INFORMATION ::
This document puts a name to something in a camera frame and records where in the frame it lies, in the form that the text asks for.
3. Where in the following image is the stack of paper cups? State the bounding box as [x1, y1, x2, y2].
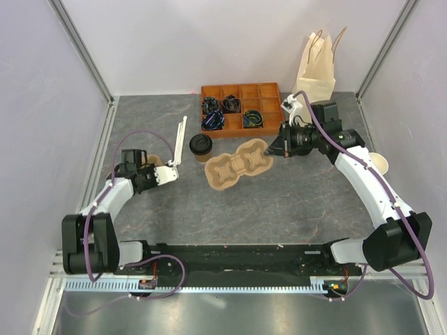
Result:
[369, 152, 389, 175]

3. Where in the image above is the orange compartment tray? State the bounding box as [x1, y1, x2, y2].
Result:
[200, 82, 284, 138]

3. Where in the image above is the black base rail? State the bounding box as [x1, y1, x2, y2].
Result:
[115, 243, 362, 287]

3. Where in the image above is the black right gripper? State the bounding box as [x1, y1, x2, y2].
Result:
[265, 120, 322, 158]

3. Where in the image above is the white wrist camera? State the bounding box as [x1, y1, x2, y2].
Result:
[154, 160, 179, 186]
[281, 94, 303, 126]

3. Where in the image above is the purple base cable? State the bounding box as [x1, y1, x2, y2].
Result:
[323, 263, 369, 303]
[62, 254, 186, 317]

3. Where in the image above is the black cup lid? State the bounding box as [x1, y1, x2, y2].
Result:
[189, 133, 213, 156]

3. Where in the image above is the dark coiled band left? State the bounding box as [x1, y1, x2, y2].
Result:
[202, 96, 221, 114]

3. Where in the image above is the blue striped coiled band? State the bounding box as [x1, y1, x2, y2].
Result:
[201, 110, 225, 131]

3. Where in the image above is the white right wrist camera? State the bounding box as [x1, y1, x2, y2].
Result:
[281, 94, 303, 126]

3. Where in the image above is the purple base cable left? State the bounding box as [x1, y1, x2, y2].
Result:
[62, 254, 186, 317]

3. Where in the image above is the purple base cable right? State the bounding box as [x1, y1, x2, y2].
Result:
[323, 263, 369, 303]

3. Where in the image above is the brown pulp cup carrier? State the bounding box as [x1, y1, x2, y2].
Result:
[142, 154, 164, 167]
[205, 138, 274, 191]

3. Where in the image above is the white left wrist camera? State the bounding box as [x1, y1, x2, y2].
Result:
[154, 160, 179, 186]

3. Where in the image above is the black lid stack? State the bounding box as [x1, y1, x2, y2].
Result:
[293, 147, 313, 156]

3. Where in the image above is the kraft paper bag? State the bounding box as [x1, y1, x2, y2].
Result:
[292, 27, 347, 103]

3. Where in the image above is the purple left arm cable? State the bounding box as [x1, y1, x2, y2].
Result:
[83, 131, 175, 283]

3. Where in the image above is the white slotted cable duct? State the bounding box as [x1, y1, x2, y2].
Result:
[65, 277, 336, 294]

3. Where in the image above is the white straw pack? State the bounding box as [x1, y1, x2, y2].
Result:
[172, 116, 187, 166]

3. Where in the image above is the brown black coiled band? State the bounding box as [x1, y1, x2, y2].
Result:
[222, 94, 241, 114]

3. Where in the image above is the green yellow coiled band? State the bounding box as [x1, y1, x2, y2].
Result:
[242, 110, 263, 128]

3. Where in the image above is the single paper cup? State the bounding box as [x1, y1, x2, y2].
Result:
[194, 151, 212, 163]

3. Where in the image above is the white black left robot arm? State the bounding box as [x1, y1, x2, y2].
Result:
[61, 149, 163, 274]

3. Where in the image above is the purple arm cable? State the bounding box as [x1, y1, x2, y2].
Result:
[83, 131, 175, 283]
[293, 91, 436, 301]

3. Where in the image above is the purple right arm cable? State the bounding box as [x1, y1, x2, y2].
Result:
[293, 91, 436, 301]

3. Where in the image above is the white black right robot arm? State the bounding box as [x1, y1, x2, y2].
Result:
[265, 96, 432, 275]

WORK ORDER ::
What you give back should be exactly the lines of the entries above from the one containing "3. Where in the image above is the purple right" to the end, and nothing more.

OUTPUT OF THE EXERCISE ::
3. Where in the image above is the purple right arm cable? State the bounding box as [x1, y1, x2, y2].
Result:
[293, 91, 436, 301]

3. Where in the image above is the white black right robot arm? State the bounding box as [x1, y1, x2, y2].
Result:
[265, 96, 432, 275]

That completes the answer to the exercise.